=== What is expected ===
When a picture appears among the records, leave it out, and copy all else exactly.

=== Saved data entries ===
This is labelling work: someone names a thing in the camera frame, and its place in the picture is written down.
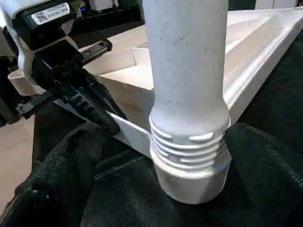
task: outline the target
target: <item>white plastic housing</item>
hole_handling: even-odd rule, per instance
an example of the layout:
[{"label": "white plastic housing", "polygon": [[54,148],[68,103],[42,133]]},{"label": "white plastic housing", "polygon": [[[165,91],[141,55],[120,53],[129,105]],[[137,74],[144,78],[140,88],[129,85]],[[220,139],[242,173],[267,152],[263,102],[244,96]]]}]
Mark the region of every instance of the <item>white plastic housing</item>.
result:
[{"label": "white plastic housing", "polygon": [[51,0],[1,0],[1,6],[11,19],[15,19],[16,15],[31,7],[46,3]]},{"label": "white plastic housing", "polygon": [[143,1],[155,104],[151,157],[163,190],[188,204],[225,184],[231,156],[223,140],[228,0]]}]

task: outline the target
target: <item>white mount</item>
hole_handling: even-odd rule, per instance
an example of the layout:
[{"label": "white mount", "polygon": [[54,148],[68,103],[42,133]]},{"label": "white mount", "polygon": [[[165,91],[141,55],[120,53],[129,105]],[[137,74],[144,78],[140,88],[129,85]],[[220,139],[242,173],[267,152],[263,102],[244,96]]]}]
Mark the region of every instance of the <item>white mount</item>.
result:
[{"label": "white mount", "polygon": [[230,117],[222,92],[228,0],[148,0],[143,8],[158,180],[180,202],[210,201],[223,189],[231,161],[223,139]]}]

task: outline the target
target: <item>beige floor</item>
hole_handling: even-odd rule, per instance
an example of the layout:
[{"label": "beige floor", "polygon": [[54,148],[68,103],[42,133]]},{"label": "beige floor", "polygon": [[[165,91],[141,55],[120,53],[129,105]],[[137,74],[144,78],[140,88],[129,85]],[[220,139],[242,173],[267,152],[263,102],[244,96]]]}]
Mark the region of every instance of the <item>beige floor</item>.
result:
[{"label": "beige floor", "polygon": [[34,118],[0,128],[0,214],[30,173]]}]

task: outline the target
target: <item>barcode label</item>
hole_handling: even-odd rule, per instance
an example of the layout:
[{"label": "barcode label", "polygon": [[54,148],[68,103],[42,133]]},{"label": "barcode label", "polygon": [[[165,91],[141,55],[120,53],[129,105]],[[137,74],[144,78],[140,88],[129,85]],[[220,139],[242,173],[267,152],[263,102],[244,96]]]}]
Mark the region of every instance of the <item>barcode label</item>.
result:
[{"label": "barcode label", "polygon": [[62,3],[60,5],[45,9],[43,11],[32,14],[32,19],[37,25],[45,24],[49,21],[60,18],[70,13],[70,6],[68,3]]}]

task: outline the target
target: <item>white tray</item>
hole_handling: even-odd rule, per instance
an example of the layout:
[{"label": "white tray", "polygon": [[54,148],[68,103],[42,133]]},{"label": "white tray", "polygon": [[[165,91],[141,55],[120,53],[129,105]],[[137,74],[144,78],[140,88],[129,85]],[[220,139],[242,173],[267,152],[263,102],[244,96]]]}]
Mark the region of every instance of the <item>white tray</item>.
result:
[{"label": "white tray", "polygon": [[[303,28],[303,8],[230,11],[223,96],[231,124],[237,122],[261,85]],[[111,92],[129,122],[112,116],[118,138],[149,155],[149,114],[154,92],[144,26],[110,38],[113,51],[86,66]]]}]

=== Reply to the task ===
This is labelling work: someone names a thing in the camera frame, and its place in the picture is written down.
task: outline the target
target: <item>white plastic housing</item>
hole_handling: even-odd rule, per instance
an example of the layout:
[{"label": "white plastic housing", "polygon": [[54,148],[68,103],[42,133]]},{"label": "white plastic housing", "polygon": [[[165,91],[141,55],[120,53],[129,105]],[[137,74],[144,78],[140,88],[129,85]],[[220,139],[242,173],[267,152],[263,102],[244,96]]]}]
Mark the region of every instance of the <item>white plastic housing</item>.
result:
[{"label": "white plastic housing", "polygon": [[51,0],[1,0],[1,6],[11,19],[15,19],[16,15],[31,7],[46,3]]},{"label": "white plastic housing", "polygon": [[143,1],[155,104],[151,157],[163,190],[188,204],[225,184],[231,156],[223,140],[228,0]]}]

task: outline the target
target: <item>white mount</item>
hole_handling: even-odd rule, per instance
an example of the layout:
[{"label": "white mount", "polygon": [[54,148],[68,103],[42,133]]},{"label": "white mount", "polygon": [[[165,91],[141,55],[120,53],[129,105]],[[137,74],[144,78],[140,88],[129,85]],[[220,139],[242,173],[267,152],[263,102],[244,96]]]}]
Mark the region of every instance of the <item>white mount</item>.
result:
[{"label": "white mount", "polygon": [[230,117],[222,92],[228,0],[148,0],[143,8],[158,180],[180,202],[210,201],[223,189],[231,161],[223,139]]}]

task: outline the target
target: <item>beige floor</item>
hole_handling: even-odd rule, per instance
an example of the layout:
[{"label": "beige floor", "polygon": [[54,148],[68,103],[42,133]]},{"label": "beige floor", "polygon": [[[165,91],[141,55],[120,53],[129,105]],[[137,74],[144,78],[140,88],[129,85]],[[220,139],[242,173],[267,152],[263,102],[244,96]]]}]
Mark the region of every instance of the <item>beige floor</item>.
result:
[{"label": "beige floor", "polygon": [[34,118],[0,128],[0,214],[30,173]]}]

task: outline the target
target: <item>barcode label</item>
hole_handling: even-odd rule, per instance
an example of the layout:
[{"label": "barcode label", "polygon": [[54,148],[68,103],[42,133]]},{"label": "barcode label", "polygon": [[[165,91],[141,55],[120,53],[129,105]],[[137,74],[144,78],[140,88],[129,85]],[[220,139],[242,173],[267,152],[263,102],[244,96]]]}]
Mark the region of every instance of the <item>barcode label</item>.
result:
[{"label": "barcode label", "polygon": [[62,3],[60,5],[45,9],[43,11],[32,14],[32,19],[37,25],[45,24],[49,21],[60,18],[70,13],[70,6],[68,3]]}]

task: outline the target
target: <item>white tray</item>
hole_handling: even-odd rule, per instance
an example of the layout:
[{"label": "white tray", "polygon": [[54,148],[68,103],[42,133]]},{"label": "white tray", "polygon": [[[165,91],[141,55],[120,53],[129,105]],[[137,74],[144,78],[140,88],[129,85]],[[220,139],[242,173],[267,152],[263,102],[244,96]]]}]
Mark the region of every instance of the <item>white tray</item>.
result:
[{"label": "white tray", "polygon": [[[303,28],[303,8],[230,11],[223,96],[231,124],[237,122],[261,85]],[[111,92],[129,122],[112,116],[118,138],[149,155],[149,114],[154,92],[144,26],[110,38],[113,51],[86,66]]]}]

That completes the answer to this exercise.